Regalhersteller Bohnacker meldet Insolvenz an

Datum: 05.11.2010
Der schwäbische Regalhersteller Bohnacker Systeme hat am Amtsgericht Ulm die Eröffnung eines Insolvenzverfahrens beantragt. Damit bestätigt sich, was in der Belegschaft bereits befürchtet worden war. Denn die 220 Mitarbeiter bekamen ihre Gehälter für Oktober noch nicht ausgezahlt, wodurch die Gerüchteküche hochkochte.

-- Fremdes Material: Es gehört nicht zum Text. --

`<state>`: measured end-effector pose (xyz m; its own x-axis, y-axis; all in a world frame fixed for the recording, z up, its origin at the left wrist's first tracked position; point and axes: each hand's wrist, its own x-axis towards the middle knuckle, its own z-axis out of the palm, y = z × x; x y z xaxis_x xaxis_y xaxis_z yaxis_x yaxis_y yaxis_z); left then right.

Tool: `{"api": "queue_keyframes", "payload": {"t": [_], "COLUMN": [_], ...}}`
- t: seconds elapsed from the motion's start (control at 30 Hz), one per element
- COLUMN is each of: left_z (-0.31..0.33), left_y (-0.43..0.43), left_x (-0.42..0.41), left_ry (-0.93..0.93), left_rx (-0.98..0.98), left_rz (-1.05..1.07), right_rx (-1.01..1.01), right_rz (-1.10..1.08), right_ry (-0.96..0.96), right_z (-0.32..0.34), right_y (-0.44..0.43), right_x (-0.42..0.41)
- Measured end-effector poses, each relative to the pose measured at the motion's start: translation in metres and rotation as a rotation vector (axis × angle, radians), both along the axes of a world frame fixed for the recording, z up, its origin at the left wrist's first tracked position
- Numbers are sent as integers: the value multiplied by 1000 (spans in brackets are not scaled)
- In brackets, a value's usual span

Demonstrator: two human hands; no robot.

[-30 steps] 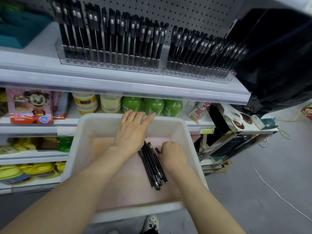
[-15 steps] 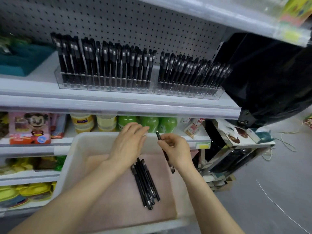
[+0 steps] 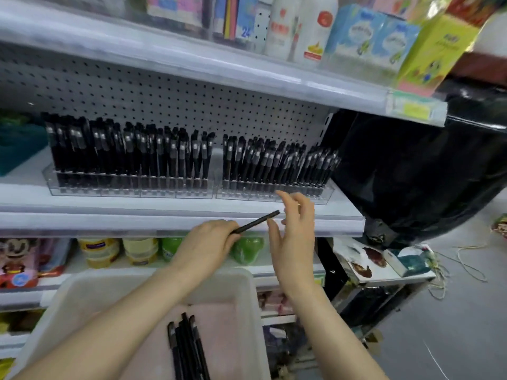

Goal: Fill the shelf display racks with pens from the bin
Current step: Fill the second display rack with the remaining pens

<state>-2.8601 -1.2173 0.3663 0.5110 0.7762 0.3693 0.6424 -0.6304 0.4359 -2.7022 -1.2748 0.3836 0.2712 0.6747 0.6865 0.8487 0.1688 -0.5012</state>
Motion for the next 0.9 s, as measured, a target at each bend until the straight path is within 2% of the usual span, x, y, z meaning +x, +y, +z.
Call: {"api": "queue_keyframes", "payload": {"t": [0.13,0.2,0.27,0.33,0.37,0.47,0.53,0.73,0.9], "left_z": [22,32,39,42,42,36,29,16,15], "left_y": [15,22,29,40,46,61,67,69,68], "left_x": [23,38,50,58,61,66,67,73,75], "left_ry": [115,182,151,72,69,165,227,225,201], "left_rx": [129,173,193,183,189,302,354,428,406], "left_rz": [-40,-41,-26,0,21,68,97,161,182], "right_rx": [-44,-31,-39,-47,-50,17,56,-34,-192], "right_rz": [112,101,73,14,-16,-67,-72,-39,-52], "right_ry": [-464,-536,-550,-472,-362,52,186,227,108], "right_z": [-5,-4,2,10,15,39,52,58,42], "right_y": [22,32,40,45,47,54,64,93,106], "right_x": [24,39,57,79,91,119,132,135,135]}}
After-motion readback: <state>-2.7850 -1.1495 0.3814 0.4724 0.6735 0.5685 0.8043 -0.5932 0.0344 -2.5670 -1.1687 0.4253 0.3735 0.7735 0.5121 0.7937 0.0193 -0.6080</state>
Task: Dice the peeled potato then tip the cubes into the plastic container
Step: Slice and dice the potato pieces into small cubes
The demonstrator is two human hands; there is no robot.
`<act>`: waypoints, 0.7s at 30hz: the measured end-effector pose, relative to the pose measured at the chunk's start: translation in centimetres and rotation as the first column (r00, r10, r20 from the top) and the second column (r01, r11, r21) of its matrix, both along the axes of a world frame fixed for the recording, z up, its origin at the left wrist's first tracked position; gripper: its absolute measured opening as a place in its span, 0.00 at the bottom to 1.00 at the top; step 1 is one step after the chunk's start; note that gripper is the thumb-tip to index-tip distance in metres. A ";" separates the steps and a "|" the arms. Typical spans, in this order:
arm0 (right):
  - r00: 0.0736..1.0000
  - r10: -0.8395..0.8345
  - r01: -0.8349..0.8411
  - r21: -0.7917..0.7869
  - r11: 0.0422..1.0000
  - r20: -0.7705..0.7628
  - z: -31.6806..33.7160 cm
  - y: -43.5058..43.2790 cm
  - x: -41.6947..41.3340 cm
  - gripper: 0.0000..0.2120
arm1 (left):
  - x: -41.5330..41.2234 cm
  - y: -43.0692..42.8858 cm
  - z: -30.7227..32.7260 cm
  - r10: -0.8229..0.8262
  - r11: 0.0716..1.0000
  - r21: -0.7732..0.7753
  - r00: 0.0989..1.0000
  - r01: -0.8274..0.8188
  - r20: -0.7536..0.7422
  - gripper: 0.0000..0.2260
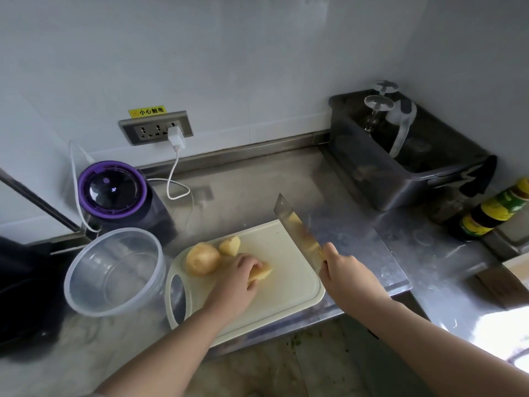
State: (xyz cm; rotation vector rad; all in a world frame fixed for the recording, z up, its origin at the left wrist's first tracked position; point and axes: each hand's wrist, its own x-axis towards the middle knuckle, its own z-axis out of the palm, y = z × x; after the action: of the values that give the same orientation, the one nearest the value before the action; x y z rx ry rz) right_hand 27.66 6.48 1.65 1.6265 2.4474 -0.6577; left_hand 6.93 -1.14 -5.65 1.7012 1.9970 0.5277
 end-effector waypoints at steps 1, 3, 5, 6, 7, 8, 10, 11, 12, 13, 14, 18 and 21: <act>1.000 0.006 -0.005 -0.010 1.000 0.005 -0.1 -0.2 -0.1 0.05 | -0.3 -0.6 -0.2 0.016 1.000 -0.006 1.000 -0.016 -0.007 0.11; 1.000 0.012 -0.012 -0.023 1.000 0.014 -0.5 -0.5 -0.3 0.06 | -0.7 -1.3 -0.5 0.051 0.999 -0.013 0.999 -0.051 0.003 0.11; 1.000 0.023 -0.022 -0.032 0.999 0.020 -1.1 -0.8 -0.5 0.07 | -0.9 -1.7 -0.6 0.108 0.994 -0.011 0.993 -0.107 0.057 0.12; 0.999 0.029 -0.028 -0.031 0.999 0.023 -1.4 -0.9 -0.6 0.08 | -1.0 -1.7 -0.7 0.142 0.990 -0.016 0.987 -0.141 0.081 0.12; 0.999 0.037 -0.036 -0.028 0.999 0.025 -1.6 -1.0 -0.8 0.08 | -1.0 -1.6 -0.7 0.174 0.985 -0.030 0.980 -0.172 0.091 0.14; 0.999 0.046 -0.046 -0.024 0.999 0.028 -1.7 -1.1 -0.8 0.09 | -1.0 -1.4 -0.8 0.196 0.980 -0.051 0.977 -0.192 0.086 0.15; 0.997 0.065 -0.065 -0.004 0.998 0.039 -1.8 -1.3 -0.9 0.10 | -0.7 -0.9 -0.9 0.217 0.975 -0.074 0.973 -0.211 0.082 0.16; 0.996 0.076 -0.076 0.009 0.997 0.044 -1.8 -1.4 -0.8 0.10 | -0.4 -0.7 -1.0 0.229 0.972 -0.076 0.968 -0.222 0.099 0.16; 0.995 0.088 -0.089 0.022 0.996 0.051 -1.8 -1.5 -0.8 0.10 | 0.0 -0.5 -1.0 0.239 0.970 -0.080 0.964 -0.231 0.117 0.16; 0.993 0.103 -0.105 0.033 0.994 0.059 -1.8 -1.7 -0.6 0.11 | 0.5 -0.3 -1.0 0.246 0.968 -0.087 0.960 -0.236 0.130 0.16; 0.990 0.122 -0.124 0.038 0.991 0.069 -1.8 -2.0 -0.5 0.11 | 1.0 -0.1 -1.1 0.252 0.966 -0.091 0.958 -0.241 0.135 0.17; 0.976 0.187 -0.191 0.028 0.981 0.108 -1.7 -2.8 0.2 0.15 | 1.8 0.6 -1.2 0.263 0.963 -0.099 0.949 -0.249 0.172 0.17; 0.974 0.197 -0.200 0.016 0.980 0.114 -1.6 -3.1 0.4 0.14 | 1.8 0.9 -1.2 0.296 0.955 -0.101 0.934 -0.281 0.199 0.16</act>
State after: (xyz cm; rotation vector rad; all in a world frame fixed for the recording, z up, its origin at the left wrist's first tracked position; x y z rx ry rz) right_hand 28.09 3.38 0.03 1.3626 2.5033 -0.4918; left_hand 8.76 -0.28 -6.87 1.2567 2.0902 0.6976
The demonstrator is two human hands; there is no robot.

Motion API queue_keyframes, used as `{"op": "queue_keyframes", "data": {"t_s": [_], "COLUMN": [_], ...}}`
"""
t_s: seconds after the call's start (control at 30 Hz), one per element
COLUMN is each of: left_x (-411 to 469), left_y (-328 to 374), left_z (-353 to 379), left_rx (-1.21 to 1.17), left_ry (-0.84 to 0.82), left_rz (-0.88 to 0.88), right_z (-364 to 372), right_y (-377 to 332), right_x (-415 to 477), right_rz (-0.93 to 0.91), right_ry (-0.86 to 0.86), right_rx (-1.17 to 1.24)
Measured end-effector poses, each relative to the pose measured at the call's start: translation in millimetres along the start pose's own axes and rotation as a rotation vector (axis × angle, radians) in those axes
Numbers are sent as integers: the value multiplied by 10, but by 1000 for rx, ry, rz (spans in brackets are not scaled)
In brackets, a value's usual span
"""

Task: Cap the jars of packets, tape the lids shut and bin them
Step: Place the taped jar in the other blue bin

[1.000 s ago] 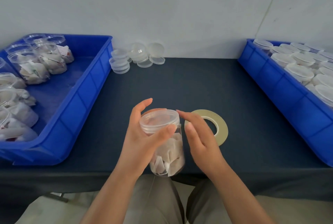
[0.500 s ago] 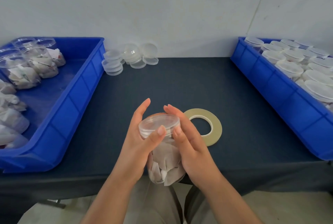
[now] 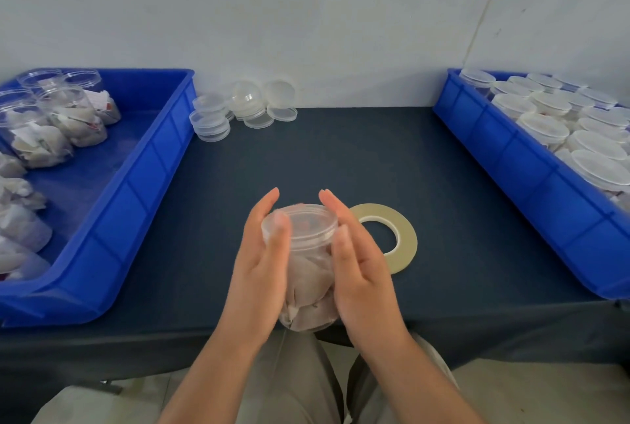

Nun muss zunächst einmal die Agentur für Arbeit einspringen und Insolvenzausfallgeld auszahlen. Wie es nun in Rottenacker weitergehen kann ist höchst ungewiss. Nach Angaben des Betriebsrats ist die Auftragslage gut. Aber die Spediteure bringen die fertigen Produkte auf Grund der ungewissen Lage nicht zu den Kunden. Zudem stocke der Materialfluss, wodurch die Ausführung der Aufträge erschwert werde.

Das liegt wohl auch an den Eigentumsstrukturen, die durch den Tod von Rudolf Bohnacker Junior vor zwölf Jahren extrem verkompliziert wurden. Die Erben haben seither eine ganze Reihe von Geschäftsführern verheizt und für das Unternehmen einige nachteilige Entscheidungen getroffen. Das gipfelt in der Schadenersatzklage eines ehemaligen französischen Geschäftspartners, die den Liquiditätsengpass noch einmal verschärft.